**About this exercise**
Provide the number of lines in the material below that include the word "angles", without any accompanying text.

**Data extract**
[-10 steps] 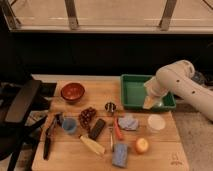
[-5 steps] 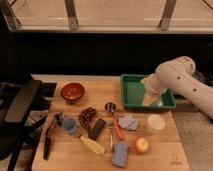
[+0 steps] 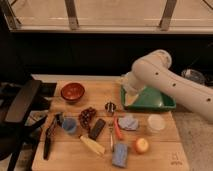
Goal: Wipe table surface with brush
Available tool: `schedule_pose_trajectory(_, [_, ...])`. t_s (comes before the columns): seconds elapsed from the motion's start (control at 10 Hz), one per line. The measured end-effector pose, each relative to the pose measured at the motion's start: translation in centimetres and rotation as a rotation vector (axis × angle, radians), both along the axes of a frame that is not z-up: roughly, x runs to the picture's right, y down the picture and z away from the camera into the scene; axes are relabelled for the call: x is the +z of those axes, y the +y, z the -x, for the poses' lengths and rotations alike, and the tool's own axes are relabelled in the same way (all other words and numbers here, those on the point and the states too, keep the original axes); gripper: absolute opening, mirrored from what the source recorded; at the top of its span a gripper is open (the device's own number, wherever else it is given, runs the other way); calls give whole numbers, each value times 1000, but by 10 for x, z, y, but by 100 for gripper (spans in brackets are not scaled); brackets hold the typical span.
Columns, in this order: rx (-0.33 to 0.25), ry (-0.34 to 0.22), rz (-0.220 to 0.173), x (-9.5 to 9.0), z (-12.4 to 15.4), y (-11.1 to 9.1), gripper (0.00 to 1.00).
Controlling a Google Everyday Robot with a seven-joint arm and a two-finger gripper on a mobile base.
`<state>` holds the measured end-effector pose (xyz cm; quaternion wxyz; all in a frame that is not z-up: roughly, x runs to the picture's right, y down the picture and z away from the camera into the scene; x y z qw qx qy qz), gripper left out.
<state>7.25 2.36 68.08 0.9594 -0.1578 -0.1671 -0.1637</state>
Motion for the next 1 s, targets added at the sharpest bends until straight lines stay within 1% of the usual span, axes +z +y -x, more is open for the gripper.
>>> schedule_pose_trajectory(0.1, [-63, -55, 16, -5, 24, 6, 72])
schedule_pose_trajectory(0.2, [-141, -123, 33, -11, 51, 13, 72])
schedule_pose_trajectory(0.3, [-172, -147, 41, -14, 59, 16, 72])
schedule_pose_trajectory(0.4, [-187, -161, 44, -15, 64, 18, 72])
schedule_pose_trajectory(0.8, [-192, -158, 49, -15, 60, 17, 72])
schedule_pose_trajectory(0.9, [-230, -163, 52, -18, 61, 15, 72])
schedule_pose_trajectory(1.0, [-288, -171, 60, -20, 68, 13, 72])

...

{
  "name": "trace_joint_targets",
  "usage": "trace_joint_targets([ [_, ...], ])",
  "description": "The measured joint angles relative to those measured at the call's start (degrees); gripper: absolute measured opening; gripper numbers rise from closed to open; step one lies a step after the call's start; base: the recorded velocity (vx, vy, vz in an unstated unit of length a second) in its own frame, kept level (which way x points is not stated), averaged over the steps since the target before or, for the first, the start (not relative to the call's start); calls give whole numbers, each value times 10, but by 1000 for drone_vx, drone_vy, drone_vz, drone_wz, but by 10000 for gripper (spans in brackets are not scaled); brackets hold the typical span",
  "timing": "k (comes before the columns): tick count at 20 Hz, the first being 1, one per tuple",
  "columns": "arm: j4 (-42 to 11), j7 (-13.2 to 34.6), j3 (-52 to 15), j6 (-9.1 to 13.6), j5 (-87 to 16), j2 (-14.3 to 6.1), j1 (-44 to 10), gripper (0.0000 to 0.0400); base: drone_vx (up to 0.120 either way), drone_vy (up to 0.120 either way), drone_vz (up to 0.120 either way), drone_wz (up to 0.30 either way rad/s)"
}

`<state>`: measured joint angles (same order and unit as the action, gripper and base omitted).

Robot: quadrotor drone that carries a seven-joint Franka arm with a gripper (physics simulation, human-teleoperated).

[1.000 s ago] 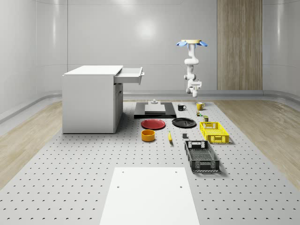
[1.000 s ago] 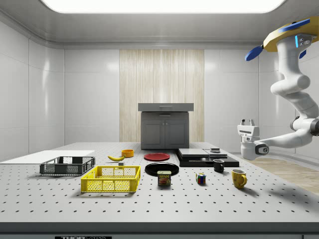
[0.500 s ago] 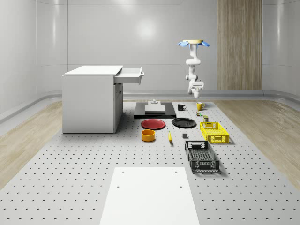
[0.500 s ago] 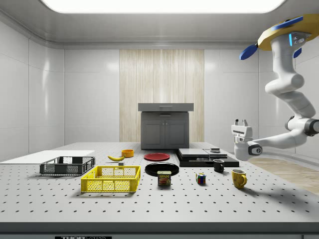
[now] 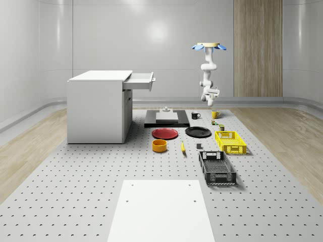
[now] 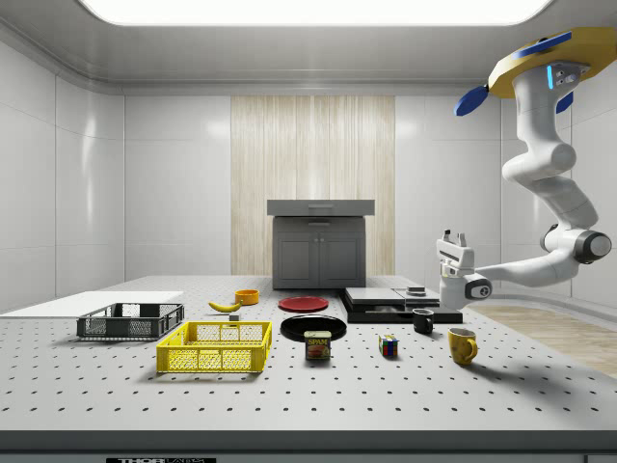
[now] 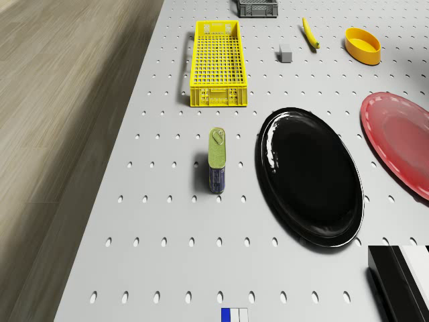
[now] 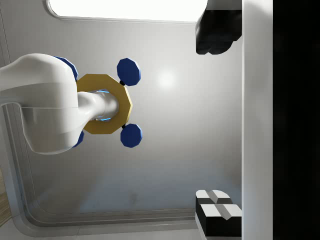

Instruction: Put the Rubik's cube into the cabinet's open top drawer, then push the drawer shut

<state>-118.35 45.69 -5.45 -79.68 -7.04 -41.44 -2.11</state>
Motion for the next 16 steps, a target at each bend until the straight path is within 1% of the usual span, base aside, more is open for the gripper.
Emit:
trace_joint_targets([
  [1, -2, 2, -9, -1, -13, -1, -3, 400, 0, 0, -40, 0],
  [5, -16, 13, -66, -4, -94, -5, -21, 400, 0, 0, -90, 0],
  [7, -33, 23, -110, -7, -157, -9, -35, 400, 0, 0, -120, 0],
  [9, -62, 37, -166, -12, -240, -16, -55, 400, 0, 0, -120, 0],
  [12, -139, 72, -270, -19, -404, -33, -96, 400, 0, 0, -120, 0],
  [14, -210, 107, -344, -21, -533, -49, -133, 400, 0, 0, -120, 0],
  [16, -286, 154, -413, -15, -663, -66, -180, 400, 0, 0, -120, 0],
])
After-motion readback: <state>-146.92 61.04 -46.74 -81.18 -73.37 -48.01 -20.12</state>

**Written answer**
2